# [GOAL OF THE EXERCISE]
Each entry needs to be retyped exactly, with nothing added or dropped.

# [DATASET RECORDS]
▽

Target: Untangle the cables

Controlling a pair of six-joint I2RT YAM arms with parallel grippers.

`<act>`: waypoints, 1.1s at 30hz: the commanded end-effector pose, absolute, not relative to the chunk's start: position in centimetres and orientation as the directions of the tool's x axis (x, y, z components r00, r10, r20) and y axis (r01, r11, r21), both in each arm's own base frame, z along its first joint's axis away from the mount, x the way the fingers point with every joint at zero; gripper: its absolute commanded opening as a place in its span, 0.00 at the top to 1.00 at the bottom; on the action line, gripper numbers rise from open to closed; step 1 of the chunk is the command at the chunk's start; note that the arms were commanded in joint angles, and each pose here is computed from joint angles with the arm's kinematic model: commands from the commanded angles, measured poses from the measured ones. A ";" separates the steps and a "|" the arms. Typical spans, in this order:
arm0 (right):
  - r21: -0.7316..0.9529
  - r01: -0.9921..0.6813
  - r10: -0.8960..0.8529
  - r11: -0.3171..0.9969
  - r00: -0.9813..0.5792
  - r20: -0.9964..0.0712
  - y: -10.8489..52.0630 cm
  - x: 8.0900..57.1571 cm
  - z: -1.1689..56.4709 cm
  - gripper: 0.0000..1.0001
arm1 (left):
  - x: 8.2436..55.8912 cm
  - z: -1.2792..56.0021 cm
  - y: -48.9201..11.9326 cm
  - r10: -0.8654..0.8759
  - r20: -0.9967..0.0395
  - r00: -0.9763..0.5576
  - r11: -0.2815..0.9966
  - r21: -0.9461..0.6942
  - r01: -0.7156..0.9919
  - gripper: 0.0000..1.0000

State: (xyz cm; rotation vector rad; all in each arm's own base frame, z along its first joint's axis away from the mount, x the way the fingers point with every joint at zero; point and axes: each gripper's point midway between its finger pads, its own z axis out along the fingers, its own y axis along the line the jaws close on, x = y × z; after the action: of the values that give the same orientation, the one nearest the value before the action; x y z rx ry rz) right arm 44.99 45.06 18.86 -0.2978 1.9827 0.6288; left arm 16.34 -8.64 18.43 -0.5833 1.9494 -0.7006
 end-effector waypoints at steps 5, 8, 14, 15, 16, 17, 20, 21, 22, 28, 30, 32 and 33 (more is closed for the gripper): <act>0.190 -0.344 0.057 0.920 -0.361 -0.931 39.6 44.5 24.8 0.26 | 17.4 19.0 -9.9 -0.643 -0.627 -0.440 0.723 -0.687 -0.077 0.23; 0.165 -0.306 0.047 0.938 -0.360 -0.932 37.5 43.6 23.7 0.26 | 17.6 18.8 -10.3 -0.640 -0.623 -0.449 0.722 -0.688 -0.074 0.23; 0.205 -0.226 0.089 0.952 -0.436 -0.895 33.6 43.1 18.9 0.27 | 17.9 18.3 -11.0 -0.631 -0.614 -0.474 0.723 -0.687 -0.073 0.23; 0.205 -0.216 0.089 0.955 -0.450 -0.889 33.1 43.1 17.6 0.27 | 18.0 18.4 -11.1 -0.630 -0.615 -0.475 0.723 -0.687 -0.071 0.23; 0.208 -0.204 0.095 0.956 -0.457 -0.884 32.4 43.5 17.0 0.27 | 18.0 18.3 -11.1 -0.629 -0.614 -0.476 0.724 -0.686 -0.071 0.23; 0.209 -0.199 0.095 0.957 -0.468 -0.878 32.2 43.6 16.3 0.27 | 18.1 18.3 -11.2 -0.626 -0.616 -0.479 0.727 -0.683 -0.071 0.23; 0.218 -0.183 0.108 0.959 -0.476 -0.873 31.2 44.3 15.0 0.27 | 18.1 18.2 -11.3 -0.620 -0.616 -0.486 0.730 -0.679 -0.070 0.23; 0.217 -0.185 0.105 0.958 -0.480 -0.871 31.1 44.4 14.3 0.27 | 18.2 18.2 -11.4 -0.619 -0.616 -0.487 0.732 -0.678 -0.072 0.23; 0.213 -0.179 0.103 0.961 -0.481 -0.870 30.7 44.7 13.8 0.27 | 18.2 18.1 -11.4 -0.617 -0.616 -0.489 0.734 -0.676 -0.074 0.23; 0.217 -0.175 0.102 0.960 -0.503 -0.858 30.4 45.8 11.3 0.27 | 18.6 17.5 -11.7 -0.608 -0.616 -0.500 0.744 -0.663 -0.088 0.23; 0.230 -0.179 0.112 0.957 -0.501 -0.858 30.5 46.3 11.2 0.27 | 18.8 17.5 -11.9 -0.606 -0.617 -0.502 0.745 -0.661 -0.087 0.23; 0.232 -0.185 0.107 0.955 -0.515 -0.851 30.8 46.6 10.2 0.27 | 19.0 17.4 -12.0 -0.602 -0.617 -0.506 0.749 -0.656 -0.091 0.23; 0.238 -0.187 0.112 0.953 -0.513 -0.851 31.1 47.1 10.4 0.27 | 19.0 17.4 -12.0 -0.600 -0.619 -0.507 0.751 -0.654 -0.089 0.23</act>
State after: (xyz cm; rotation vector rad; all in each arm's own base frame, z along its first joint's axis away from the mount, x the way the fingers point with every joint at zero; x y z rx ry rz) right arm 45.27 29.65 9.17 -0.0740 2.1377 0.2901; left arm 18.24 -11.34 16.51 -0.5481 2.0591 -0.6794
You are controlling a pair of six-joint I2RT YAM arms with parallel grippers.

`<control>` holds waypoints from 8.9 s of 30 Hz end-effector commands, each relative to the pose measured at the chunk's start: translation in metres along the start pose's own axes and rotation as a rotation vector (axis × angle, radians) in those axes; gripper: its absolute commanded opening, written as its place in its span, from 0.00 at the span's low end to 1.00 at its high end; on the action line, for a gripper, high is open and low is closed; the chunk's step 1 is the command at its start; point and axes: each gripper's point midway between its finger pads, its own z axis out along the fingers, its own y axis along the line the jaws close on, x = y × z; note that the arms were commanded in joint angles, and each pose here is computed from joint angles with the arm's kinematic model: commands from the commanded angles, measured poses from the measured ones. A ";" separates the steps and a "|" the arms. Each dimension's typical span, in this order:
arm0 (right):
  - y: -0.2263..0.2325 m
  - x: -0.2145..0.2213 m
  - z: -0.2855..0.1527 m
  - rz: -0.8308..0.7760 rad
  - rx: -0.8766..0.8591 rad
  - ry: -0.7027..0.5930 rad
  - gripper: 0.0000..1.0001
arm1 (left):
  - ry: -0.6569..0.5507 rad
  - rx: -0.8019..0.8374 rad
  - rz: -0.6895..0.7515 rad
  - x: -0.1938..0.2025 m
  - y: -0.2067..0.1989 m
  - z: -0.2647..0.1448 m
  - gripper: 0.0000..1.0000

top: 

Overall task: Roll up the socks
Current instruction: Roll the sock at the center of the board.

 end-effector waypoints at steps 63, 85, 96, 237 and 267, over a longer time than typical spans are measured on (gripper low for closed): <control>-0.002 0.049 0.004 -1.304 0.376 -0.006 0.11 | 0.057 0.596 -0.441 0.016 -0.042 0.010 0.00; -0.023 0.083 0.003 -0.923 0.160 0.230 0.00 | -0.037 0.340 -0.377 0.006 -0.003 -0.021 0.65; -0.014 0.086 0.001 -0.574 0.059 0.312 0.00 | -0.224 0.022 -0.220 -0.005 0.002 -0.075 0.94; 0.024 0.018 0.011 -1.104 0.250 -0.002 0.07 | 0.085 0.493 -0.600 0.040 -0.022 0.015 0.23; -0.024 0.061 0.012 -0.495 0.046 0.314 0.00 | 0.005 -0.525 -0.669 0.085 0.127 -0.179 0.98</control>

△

# [COMPLETED TASK]
Target: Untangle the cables

Controlling a pair of six-joint I2RT YAM arms with parallel grippers.

`<act>`: waypoints, 1.1s at 30hz: the commanded end-effector pose, absolute, not relative to the chunk's start: position in centimetres and orientation as the directions of the tool's x axis (x, y, z components r00, r10, r20) and y axis (r01, r11, r21), both in each arm's own base frame, z along its first joint's axis away from the mount, x the way the fingers point with every joint at zero; gripper: its absolute commanded opening as a place in its span, 0.00 at the top to 1.00 at the bottom; on the action line, gripper numbers rise from open to closed; step 1 of the chunk is the command at the chunk's start; note that the arms were commanded in joint angles, and each pose here is computed from joint angles with the arm's kinematic model: commands from the commanded angles, measured poses from the measured ones. A ";" separates the steps and a "|" the arms. Typical spans, in this order:
arm0 (right):
  - r21: -0.7316..0.9529
  - r01: -0.9921..0.6813
  - r10: -0.8960..0.8529
  - r11: -0.3171..0.9969
  - r00: -0.9813..0.5792
  - r20: -0.9964..0.0712
  - y: -10.8489..52.0630 cm
  - x: 8.0900..57.1571 cm
  - z: -1.1689..56.4709 cm
  - gripper: 0.0000..1.0001
arm1 (left):
  - x: 8.2436..55.8912 cm
  - z: -1.2792..56.0021 cm
  - y: -48.9201..11.9326 cm
  - r10: -0.8654..0.8759
  - r20: -0.9967..0.0395
  - r00: -0.9763..0.5576
  - r11: -0.2815..0.9966
  - r21: -0.9461..0.6942
  - r01: -0.7156..0.9919
  - gripper: 0.0000..1.0000

State: (xyz cm; rotation vector rad; all in each arm's own base frame, z along its first joint's axis away from the mount, x the way the fingers point with every joint at zero; point and axes: each gripper's point midway between its finger pads, its own z axis out along the fingers, its own y axis along the line the jaws close on, x = y × z; after the action: of the values that give the same orientation, the one nearest the value before the action; x y z rx ry rz) right arm 44.99 45.06 18.86 -0.2978 1.9827 0.6288; left arm 16.34 -8.64 18.43 -0.5833 1.9494 -0.7006
 end-effector waypoints at steps 5, 8, 14, 15, 16, 17, 20, 21, 22, 28, 30, 32 and 33 (more is closed for the gripper): <act>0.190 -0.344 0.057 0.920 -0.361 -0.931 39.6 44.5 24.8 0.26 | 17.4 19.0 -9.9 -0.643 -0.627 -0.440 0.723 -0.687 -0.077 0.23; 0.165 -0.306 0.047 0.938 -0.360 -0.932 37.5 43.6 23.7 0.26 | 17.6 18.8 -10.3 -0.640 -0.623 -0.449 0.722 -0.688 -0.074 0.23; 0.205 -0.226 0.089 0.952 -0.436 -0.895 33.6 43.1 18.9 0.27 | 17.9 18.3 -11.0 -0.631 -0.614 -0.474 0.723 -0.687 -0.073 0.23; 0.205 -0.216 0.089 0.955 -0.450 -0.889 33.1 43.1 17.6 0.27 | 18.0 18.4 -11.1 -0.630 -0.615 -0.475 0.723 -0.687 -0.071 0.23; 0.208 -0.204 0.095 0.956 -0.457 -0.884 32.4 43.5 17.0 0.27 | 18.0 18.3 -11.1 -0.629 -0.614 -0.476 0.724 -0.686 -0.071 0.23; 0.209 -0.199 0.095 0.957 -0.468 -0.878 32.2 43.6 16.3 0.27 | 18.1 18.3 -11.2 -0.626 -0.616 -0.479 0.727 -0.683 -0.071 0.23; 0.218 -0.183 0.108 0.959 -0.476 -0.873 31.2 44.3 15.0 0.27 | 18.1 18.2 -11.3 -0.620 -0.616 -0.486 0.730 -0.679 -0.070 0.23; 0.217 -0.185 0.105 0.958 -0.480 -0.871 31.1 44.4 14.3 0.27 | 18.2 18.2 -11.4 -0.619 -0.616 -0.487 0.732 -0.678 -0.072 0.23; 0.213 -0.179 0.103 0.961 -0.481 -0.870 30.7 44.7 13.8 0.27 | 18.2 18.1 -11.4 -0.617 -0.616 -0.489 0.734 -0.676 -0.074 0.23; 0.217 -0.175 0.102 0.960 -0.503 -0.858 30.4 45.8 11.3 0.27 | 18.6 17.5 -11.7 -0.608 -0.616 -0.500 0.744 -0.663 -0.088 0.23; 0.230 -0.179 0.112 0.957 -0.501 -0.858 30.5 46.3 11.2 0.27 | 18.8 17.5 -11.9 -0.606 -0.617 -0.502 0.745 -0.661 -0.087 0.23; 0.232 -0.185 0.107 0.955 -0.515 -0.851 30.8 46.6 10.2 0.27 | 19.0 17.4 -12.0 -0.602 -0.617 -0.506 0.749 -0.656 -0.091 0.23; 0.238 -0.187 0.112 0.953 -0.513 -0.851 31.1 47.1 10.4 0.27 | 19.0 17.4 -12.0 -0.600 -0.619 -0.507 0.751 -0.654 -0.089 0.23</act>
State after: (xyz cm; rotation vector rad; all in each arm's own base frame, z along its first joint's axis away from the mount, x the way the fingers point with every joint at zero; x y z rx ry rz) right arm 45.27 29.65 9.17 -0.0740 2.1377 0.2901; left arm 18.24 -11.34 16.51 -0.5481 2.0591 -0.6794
You are controlling a pair of six-joint I2RT YAM arms with parallel grippers.

`<control>` holds waypoints from 8.9 s of 30 Hz end-effector commands, each relative to the pose measured at the chunk's start: translation in metres along the start pose's own axes and rotation as a rotation vector (axis × angle, radians) in those axes; gripper: its absolute commanded opening, written as its place in its span, from 0.00 at the span's low end to 1.00 at its high end; on the action line, for a gripper, high is open and low is closed; the chunk's step 1 is the command at its start; point and axes: each gripper's point midway between its finger pads, its own z axis out along the fingers, its own y axis along the line the jaws close on, x = y × z; note that the arms were commanded in joint angles, and each pose here is computed from joint angles with the arm's kinematic model: commands from the commanded angles, measured poses from the measured ones. A ";" separates the steps and a "|" the arms. Each dimension's typical span, in this order:
arm0 (right):
  - y: -0.2263..0.2325 m
  - x: -0.2145..0.2213 m
  - z: -0.2855..0.1527 m
  - rz: -0.8308..0.7760 rad
  - rx: -0.8766..0.8591 rad
  - ry: -0.7027..0.5930 rad
  - gripper: 0.0000..1.0001
arm1 (left):
  - ry: -0.6569..0.5507 rad
  - rx: -0.8019..0.8374 rad
  - rz: -0.6895..0.7515 rad
  - x: -0.1938..0.2025 m
  - y: -0.2067..0.1989 m
  - z: -0.2647..0.1448 m
  - gripper: 0.0000..1.0000

top: 

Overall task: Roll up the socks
Current instruction: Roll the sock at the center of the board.

 end-effector waypoints at steps 63, 85, 96, 237 and 267, over a longer time than typical spans are measured on (gripper low for closed): <control>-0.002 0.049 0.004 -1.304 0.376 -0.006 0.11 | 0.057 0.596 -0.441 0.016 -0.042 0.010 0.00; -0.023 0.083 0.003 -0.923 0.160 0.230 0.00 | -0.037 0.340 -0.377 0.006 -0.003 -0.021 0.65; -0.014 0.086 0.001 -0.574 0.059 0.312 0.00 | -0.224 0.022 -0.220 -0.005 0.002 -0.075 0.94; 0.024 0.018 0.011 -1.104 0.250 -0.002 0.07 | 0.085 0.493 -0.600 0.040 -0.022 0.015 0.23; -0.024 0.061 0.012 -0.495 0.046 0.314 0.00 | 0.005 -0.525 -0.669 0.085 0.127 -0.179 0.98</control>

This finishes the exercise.